Johnson herself is dealing with long-COVID now. She says at first, she didn’t realize that things like vision and balance issues were symptoms of long-COVID, until someone else revealed they were having the same issues.
“We don’t know what the long-term effects are five, 10, 20 years out, it hasn’t been around long enough for us to know that. So I think that is on the horizon.”Dr. Sarah Schenck, medical director of Virtualist Medicine for ChristianaCare's Center for Virtual Health
“People who had long-COVID specifically, it wasn’t my doctors, it was other patients who had long-COVID who were telling me ‘these are the things you need to do to advocate for yourself,’” she says.
Schenck says the biggest question still unanswered is just how long is long-COVID?
“We don’t know what the long-term effects are five, 10, 20 years out, it hasn’t been around long enough for us to know that,” Schenck says. “So I think that is on the horizon.”
She says the clinical team at ChristianaCare’s Symptom Monitoring and Virtual Care Program try to treat the root of the symptoms, but there is no one answer to every patient’s problems.
And while they’ve treated more than 500 patients so far, she is sure there are more out there.

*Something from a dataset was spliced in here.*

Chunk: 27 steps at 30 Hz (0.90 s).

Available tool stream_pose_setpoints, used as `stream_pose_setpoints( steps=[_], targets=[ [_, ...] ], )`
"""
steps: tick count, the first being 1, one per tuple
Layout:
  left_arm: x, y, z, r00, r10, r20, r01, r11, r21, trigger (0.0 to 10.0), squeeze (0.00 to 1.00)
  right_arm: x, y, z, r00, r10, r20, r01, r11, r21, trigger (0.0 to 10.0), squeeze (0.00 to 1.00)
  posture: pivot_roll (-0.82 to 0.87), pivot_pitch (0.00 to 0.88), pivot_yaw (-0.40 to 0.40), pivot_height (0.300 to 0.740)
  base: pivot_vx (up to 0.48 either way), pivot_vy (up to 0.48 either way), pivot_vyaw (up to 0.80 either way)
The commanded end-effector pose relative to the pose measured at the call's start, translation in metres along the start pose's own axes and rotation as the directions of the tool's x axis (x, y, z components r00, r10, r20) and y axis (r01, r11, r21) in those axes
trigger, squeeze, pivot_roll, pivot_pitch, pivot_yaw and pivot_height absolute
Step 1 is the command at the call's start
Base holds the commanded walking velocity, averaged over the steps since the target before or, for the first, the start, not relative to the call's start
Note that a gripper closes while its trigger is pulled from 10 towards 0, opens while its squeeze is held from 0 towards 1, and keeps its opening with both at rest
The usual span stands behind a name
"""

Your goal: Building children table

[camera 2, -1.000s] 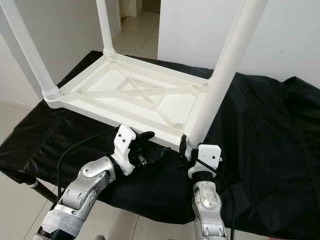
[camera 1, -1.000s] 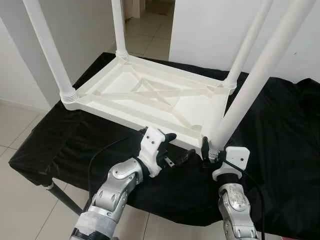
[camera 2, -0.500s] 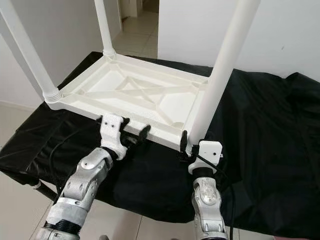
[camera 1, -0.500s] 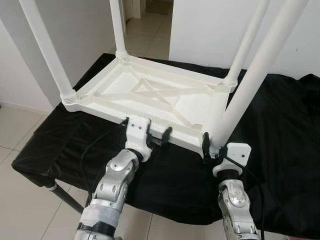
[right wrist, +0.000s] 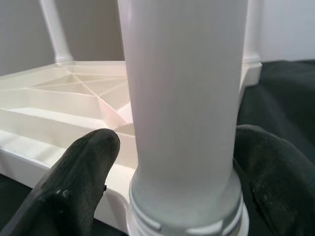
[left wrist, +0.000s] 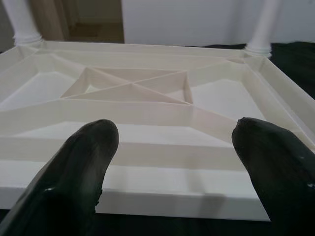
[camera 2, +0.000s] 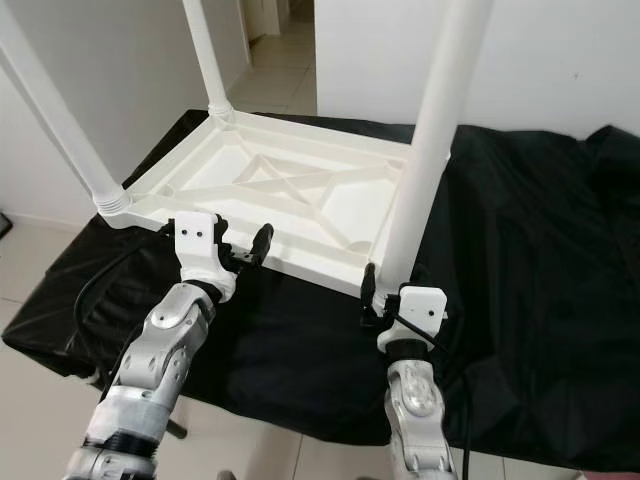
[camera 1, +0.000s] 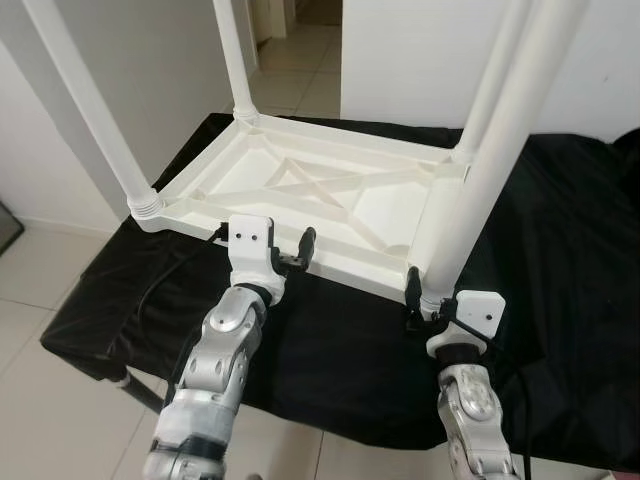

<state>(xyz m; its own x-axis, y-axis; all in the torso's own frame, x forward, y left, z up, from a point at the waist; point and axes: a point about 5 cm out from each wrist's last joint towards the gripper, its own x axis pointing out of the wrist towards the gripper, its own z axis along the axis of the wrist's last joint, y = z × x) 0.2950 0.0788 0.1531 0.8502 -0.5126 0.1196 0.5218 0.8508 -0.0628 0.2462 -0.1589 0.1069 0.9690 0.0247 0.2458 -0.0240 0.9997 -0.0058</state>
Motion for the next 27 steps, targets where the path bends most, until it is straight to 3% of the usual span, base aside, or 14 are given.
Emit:
stream_pose_setpoints(
  steps=[1,4,5,7,14,19,25,26,27],
  targets=[
    [-0.001,-0.014,0.0,0.978,-0.211,-0.006,0.211,0.978,0.003,10.0,0.0,0.0,0.003,0.001,1.0,0.017,0.001,-0.017,1.0,0.023,10.0,0.0,-0.14,0.0,0.104,0.74,0.0,0.0,0.0],
    [-0.011,-0.03,-0.001,0.923,-0.384,-0.036,0.383,0.923,-0.034,10.0,0.0,0.002,0.001,0.005,0.99,0.143,0.004,-0.143,0.99,0.014,10.0,0.0,-0.14,0.0,0.091,0.74,0.0,0.0,0.0],
    [-0.011,-0.03,-0.001,0.923,-0.384,-0.036,0.383,0.923,-0.034,10.0,0.0,0.002,0.001,0.005,0.99,0.143,0.004,-0.143,0.99,0.014,10.0,0.0,-0.14,0.0,0.091,0.74,0.0,0.0,0.0],
    [-0.018,-0.041,-0.001,0.866,-0.495,-0.073,0.491,0.869,-0.063,10.0,0.0,0.006,-0.004,0.01,0.972,0.234,0.002,-0.234,0.972,0.006,10.0,0.0,-0.13,0.0,0.067,0.74,0.0,0.0,0.0],
    [-0.018,-0.038,-0.001,0.825,-0.558,-0.091,0.557,0.829,-0.046,10.0,0.0,0.015,-0.021,0.009,0.942,0.334,-0.044,-0.335,0.942,-0.033,10.0,0.0,-0.1,0.0,0.011,0.74,0.0,0.0,0.0],
    [-0.022,-0.033,-0.007,0.767,-0.62,-0.164,0.628,0.778,-0.004,10.0,0.0,0.026,-0.034,0.011,0.914,0.399,-0.076,-0.404,0.913,-0.062,10.0,0.0,-0.09,0.0,-0.012,0.74,0.0,0.0,0.0],
    [-0.022,-0.029,-0.01,0.746,-0.629,-0.22,0.652,0.757,0.047,10.0,0.0,0.037,-0.046,0.012,0.892,0.44,-0.101,-0.447,0.892,-0.063,10.0,0.0,-0.08,0.0,-0.019,0.74,0.0,0.0,0.0],
    [-0.021,-0.029,-0.01,0.745,-0.628,-0.224,0.653,0.756,0.051,10.0,0.0,0.039,-0.048,0.011,0.888,0.447,-0.112,-0.455,0.888,-0.064,4.9,0.0,-0.08,0.0,-0.02,0.74,0.0,0.0,0.0],
    [-0.021,-0.029,-0.01,0.745,-0.628,-0.224,0.653,0.756,0.051,10.0,0.0,0.039,-0.048,0.011,0.888,0.447,-0.112,-0.455,0.888,-0.064,4.9,0.0,-0.08,0.0,-0.02,0.74,0.0,0.0,0.0]
  ],
)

“I think it’s a lot of patients, but I think there’s a lot more out there that probably don’t know about this clinic,” Schenck says. “They don’t know how to find us, so I think we could be helping even more.”
And for those who get treatment - Schenck offers a glimmer of hope.
“Most of our patients get better,” she says.
An outcome Newton believes is in her future.
“I am a very positive person,” Newton says. “I will get well, it’s just a matter of finding the right clinician who knows how to deal with the issues that I have.”